A machine-rendered reading of the paper's core claim, the machinery that carries it, and where it could break.
Core claim
We design a classifier for predicting merge conflicts, based on 9 light-weight Git feature sets. To evaluate our predictor, we perform a large-scale study on 267,657 merge scenarios from 744 GitHub repositories in seven programming languages. Our results show that we achieve high f1-scores, varying from 0.95 to 0.97 for different programming languages, when predicting safe merge scenarios. The f1-score is between 0.57 and 0.68 for the conflicting merge scenarios. Predicting merge conflicts is feasible in practice, especially in the context of predicting safe merge scenarios as a pre-filtering step for speculative merging.
What carries the argument
A machine-learning classifier based on nine light-weight Git feature sets that distinguishes safe from conflicting merge scenarios.
If this is right
- Speculative merging systems can safely skip most merges the classifier labels safe, cutting background computation.
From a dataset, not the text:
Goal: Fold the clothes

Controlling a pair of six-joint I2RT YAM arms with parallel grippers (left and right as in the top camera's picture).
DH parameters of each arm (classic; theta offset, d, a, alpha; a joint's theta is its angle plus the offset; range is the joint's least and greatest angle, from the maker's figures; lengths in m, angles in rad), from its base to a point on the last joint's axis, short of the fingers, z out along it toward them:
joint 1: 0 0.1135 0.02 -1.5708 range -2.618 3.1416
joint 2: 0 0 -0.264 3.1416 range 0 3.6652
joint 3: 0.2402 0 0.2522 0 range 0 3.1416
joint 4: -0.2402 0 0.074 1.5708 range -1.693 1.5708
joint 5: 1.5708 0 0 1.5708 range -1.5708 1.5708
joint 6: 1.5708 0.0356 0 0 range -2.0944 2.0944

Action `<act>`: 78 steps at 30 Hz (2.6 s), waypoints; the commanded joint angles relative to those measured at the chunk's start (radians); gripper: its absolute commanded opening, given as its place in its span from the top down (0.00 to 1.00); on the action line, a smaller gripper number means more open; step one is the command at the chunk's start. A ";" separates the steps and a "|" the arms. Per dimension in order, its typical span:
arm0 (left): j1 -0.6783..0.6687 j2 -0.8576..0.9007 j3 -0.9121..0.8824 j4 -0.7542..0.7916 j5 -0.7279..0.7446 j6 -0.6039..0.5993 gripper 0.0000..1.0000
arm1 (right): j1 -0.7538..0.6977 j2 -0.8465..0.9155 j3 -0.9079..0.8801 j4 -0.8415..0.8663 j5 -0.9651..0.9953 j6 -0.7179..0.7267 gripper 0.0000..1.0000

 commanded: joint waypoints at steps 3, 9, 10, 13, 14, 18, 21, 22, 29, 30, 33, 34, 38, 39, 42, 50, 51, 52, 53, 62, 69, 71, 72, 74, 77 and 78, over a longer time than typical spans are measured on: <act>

- Developers receive earlier warnings about likely conflicts before the changes grow large and complex.
- The same nine-feature approach delivers high accuracy on safe merges in all seven languages tested.
- The technique is positioned as a practical pre-filter rather than a complete replacement for full merge simulation.
Where Pith is reading between the lines
- The same lightweight features could be extracted from other version-control systems to test whether the prediction approach generalizes beyond Git.
- Adding simple change-type or file-overlap signals might raise the lower F1-scores observed for conflicting merges.
- Embedding the classifier in continuous-integration pipelines could automatically route only risky merges to human review.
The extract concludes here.